Your task -> Only the lines from the top of the data through the one with "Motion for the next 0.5" are to be written out, each exactly as it stands.

Source material ->
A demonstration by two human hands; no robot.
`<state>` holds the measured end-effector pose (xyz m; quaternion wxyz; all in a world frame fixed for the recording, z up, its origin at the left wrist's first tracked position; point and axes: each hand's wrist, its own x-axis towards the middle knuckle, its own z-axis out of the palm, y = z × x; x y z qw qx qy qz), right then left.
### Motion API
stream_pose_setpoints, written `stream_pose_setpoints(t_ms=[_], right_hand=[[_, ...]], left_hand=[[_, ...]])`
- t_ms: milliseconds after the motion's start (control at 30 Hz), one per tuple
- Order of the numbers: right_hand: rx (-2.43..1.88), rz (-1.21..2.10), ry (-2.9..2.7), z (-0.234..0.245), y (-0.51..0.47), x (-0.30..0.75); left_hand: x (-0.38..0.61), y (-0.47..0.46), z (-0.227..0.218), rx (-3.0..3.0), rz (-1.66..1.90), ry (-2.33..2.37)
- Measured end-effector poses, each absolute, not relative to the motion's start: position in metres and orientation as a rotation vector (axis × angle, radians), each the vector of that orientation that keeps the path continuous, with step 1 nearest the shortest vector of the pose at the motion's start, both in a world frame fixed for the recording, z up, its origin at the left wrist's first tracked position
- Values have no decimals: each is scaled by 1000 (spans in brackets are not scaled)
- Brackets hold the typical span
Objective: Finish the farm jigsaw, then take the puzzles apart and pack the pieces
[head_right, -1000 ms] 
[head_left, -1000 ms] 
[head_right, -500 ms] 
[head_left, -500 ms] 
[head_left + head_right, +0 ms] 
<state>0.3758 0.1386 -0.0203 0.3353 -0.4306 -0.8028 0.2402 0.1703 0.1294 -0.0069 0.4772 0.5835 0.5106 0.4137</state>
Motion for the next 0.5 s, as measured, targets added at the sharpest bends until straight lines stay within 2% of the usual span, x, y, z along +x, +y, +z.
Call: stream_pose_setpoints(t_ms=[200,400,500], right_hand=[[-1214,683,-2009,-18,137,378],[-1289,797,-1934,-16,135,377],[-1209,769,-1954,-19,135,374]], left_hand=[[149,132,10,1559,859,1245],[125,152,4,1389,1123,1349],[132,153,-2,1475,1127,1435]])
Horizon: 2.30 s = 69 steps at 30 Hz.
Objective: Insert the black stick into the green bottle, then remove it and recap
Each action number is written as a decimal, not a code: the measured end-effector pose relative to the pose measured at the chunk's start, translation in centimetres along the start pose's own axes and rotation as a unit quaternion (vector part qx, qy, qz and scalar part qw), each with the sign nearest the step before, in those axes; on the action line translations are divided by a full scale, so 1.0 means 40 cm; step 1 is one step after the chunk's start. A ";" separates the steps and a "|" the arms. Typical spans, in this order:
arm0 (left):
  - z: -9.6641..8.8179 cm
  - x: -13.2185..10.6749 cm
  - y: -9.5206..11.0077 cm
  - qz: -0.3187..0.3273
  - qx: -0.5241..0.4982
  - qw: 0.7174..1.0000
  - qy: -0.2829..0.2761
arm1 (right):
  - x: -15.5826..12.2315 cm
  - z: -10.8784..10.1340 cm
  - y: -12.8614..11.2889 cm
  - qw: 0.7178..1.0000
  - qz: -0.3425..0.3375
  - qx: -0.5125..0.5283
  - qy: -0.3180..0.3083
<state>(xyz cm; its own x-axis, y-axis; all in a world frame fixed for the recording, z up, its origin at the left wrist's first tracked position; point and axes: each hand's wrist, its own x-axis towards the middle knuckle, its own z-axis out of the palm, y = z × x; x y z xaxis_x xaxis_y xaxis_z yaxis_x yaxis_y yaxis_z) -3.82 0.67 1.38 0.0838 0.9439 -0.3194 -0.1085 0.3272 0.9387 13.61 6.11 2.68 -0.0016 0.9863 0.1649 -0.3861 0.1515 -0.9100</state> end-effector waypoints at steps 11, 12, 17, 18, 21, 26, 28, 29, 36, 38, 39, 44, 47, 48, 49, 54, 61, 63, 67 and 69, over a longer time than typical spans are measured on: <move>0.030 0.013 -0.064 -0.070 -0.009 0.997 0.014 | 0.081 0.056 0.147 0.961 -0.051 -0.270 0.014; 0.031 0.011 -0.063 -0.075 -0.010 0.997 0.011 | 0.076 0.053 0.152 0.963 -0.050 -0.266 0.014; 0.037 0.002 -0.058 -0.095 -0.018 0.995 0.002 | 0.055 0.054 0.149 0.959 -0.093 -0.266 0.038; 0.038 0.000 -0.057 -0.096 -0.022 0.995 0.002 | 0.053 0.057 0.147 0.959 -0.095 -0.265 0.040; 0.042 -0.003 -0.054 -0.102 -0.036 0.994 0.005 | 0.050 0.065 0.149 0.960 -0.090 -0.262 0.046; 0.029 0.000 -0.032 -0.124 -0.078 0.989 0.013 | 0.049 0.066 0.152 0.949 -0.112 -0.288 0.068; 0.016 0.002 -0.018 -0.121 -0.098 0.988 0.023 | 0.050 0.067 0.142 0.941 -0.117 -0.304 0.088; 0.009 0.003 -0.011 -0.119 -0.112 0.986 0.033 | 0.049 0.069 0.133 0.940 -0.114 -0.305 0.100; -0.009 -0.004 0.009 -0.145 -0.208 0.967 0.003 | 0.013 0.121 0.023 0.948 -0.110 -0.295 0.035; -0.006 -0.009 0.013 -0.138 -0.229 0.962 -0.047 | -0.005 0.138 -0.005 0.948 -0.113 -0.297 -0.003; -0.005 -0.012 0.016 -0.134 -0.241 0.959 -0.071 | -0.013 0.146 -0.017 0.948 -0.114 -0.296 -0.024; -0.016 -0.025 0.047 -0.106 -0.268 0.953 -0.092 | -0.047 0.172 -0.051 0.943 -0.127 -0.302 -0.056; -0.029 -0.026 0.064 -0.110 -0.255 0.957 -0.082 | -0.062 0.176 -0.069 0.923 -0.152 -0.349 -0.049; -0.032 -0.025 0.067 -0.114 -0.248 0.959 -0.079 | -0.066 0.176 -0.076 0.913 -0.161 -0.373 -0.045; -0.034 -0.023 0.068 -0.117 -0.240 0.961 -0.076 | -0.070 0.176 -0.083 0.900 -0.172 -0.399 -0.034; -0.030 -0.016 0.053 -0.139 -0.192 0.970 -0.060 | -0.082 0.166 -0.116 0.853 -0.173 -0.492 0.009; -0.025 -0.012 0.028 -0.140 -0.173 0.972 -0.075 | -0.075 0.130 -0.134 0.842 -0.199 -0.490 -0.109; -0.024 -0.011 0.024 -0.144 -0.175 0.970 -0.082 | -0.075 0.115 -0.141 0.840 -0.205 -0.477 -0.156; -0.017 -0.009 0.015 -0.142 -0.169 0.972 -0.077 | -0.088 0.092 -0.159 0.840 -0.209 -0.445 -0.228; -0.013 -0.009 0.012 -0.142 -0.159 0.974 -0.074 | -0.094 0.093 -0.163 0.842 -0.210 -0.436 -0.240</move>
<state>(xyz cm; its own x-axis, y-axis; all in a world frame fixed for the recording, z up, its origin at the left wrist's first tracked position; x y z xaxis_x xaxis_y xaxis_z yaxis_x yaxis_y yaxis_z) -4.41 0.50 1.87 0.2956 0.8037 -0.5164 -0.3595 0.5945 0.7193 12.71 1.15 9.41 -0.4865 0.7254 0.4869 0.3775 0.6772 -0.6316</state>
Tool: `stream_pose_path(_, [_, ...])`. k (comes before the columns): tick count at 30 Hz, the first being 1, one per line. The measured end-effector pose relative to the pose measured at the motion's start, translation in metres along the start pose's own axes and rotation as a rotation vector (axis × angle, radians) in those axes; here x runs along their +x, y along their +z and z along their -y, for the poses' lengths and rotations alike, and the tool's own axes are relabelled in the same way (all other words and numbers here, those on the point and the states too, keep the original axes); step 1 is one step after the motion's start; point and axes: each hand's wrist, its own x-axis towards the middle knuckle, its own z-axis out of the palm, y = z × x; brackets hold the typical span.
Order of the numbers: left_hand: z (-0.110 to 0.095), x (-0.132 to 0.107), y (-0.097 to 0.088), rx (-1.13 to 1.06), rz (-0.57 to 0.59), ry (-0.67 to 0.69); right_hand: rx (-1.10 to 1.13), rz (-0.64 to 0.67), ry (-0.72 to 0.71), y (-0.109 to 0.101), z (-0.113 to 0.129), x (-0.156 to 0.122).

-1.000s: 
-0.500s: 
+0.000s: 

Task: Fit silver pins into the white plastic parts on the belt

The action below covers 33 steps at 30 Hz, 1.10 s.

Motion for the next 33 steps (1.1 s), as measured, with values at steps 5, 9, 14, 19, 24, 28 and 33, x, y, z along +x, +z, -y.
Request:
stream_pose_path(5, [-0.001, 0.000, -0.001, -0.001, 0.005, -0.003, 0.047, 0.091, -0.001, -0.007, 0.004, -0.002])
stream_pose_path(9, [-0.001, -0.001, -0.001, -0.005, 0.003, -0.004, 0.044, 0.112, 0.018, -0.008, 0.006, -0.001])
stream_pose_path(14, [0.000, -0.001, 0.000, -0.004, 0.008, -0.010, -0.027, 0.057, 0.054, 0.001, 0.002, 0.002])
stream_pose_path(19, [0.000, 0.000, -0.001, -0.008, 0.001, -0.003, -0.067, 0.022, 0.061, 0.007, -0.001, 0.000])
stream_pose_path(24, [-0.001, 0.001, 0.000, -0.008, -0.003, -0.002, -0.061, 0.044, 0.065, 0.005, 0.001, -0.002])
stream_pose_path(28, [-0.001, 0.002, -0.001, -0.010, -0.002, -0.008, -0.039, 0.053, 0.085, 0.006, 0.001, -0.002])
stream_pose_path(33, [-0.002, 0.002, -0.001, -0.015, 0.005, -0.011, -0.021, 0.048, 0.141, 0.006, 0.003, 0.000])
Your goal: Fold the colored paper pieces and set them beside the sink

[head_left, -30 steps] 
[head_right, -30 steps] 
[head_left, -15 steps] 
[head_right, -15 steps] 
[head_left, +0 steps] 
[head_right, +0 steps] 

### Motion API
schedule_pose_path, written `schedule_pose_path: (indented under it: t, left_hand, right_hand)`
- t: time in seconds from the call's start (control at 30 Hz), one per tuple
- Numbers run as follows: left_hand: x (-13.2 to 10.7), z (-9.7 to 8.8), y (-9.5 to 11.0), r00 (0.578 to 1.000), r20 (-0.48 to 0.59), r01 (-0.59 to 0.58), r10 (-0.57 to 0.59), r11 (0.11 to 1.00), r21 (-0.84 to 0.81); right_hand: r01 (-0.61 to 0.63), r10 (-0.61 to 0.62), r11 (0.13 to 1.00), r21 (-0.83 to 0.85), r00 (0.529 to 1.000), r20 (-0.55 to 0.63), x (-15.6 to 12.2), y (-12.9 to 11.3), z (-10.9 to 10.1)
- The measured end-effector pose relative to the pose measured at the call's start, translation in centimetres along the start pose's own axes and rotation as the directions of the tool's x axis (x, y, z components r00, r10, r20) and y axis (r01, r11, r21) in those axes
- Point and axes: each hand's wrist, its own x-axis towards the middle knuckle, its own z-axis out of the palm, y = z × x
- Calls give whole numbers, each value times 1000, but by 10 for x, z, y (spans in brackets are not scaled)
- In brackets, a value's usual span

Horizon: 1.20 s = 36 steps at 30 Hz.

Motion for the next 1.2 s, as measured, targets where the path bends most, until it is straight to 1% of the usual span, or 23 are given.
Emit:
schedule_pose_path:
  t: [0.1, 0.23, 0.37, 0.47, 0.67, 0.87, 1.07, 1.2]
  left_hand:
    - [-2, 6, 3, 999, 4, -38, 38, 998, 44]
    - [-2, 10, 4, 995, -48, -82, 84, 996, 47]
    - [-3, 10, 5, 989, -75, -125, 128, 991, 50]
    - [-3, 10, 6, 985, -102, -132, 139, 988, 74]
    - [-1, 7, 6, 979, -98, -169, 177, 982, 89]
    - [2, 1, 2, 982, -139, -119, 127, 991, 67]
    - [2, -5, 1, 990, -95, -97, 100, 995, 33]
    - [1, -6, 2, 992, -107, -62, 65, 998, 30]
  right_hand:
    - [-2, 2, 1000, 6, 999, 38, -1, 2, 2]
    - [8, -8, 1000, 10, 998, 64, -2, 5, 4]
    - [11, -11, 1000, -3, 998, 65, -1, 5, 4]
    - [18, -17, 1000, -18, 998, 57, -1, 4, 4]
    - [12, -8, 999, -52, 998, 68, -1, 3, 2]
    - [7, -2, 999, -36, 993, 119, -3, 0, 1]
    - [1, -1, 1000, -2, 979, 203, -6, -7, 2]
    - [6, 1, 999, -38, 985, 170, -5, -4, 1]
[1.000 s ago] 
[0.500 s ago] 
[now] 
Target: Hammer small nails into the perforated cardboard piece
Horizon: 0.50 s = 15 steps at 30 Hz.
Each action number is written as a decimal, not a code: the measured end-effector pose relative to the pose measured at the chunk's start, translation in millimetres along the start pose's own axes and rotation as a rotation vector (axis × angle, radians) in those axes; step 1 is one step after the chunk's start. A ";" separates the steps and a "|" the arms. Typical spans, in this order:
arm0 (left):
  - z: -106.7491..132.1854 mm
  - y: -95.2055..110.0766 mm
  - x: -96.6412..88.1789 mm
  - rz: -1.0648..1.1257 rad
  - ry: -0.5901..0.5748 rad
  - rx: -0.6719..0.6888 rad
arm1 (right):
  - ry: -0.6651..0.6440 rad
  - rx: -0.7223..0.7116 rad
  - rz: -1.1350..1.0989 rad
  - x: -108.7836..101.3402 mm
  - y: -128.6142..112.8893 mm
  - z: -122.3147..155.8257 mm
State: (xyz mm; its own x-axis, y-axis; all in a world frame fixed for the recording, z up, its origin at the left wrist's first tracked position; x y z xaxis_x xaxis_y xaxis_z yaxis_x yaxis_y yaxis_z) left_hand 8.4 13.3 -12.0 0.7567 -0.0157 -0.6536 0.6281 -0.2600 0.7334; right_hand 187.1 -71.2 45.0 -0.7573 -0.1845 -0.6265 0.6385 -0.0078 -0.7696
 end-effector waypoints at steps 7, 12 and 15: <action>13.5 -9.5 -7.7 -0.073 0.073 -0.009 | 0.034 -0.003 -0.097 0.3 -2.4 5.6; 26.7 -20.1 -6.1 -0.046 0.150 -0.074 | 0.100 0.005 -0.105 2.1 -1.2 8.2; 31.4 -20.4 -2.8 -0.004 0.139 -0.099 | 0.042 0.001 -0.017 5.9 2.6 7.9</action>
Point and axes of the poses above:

Solved exercise ->
A demonstration by two human hands; no robot.
`<state>` holds the measured end-effector pose (xyz m; quaternion wxyz; all in a world frame fixed for the recording, z up, its origin at the left wrist's first tracked position; point and axes: each hand's wrist, its own x-axis towards the middle knuckle, its own z-axis out of the palm, y = z × x; x y z qw qx qy qz), right then left.
### Motion API
stream_pose_setpoints, written `stream_pose_setpoints(t_ms=[_], right_hand=[[_, ...]], left_hand=[[_, ...]])`
- t_ms: milliseconds after the motion's start (control at 30 Hz), one per tuple
- Order of the numbers: right_hand: rx (-2.43..1.88), rz (-1.21..2.10), ry (-2.9..2.7), z (-0.234..0.245), y (-0.51..0.47), x (-0.30..0.75); left_hand: x (-0.38..0.61), y (-0.47..0.46), z (-0.227..0.218), rx (-3.0..3.0), rz (-1.66..1.90), ry (-2.33..2.37)
- Measured end-effector poses, each absolute, not relative to the motion's start: position in metres and orientation as a rotation vector (axis × angle, radians), each the vector of that orientation that keeps the path continuous, with step 1 nearest the shortest vector of the pose at the motion's start, both in a world frame fixed for the recording, z up, its origin at the left wrist's first tracked position
- Values have no decimals: each is scaled by 1000 (spans in brackets are not scaled)
- Brackets hold the typical span
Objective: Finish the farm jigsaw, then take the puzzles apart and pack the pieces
[head_right, -1000 ms] 
[head_left, -1000 ms] 
[head_right, -500 ms] 
[head_left, -500 ms] 
[head_left + head_right, +0 ms] 
<state>0.3758 0.1386 -0.0203 0.3353 -0.4306 -0.8028 0.2402 0.1703 0.1294 -0.0069 0.4772 0.5835 0.5106 0.4137</state>
Motion for the next 0.5 s, as measured, targets added at the sharpest bends until straight lines stay within 2% of the usual span, x, y, z along +x, +y, +z.

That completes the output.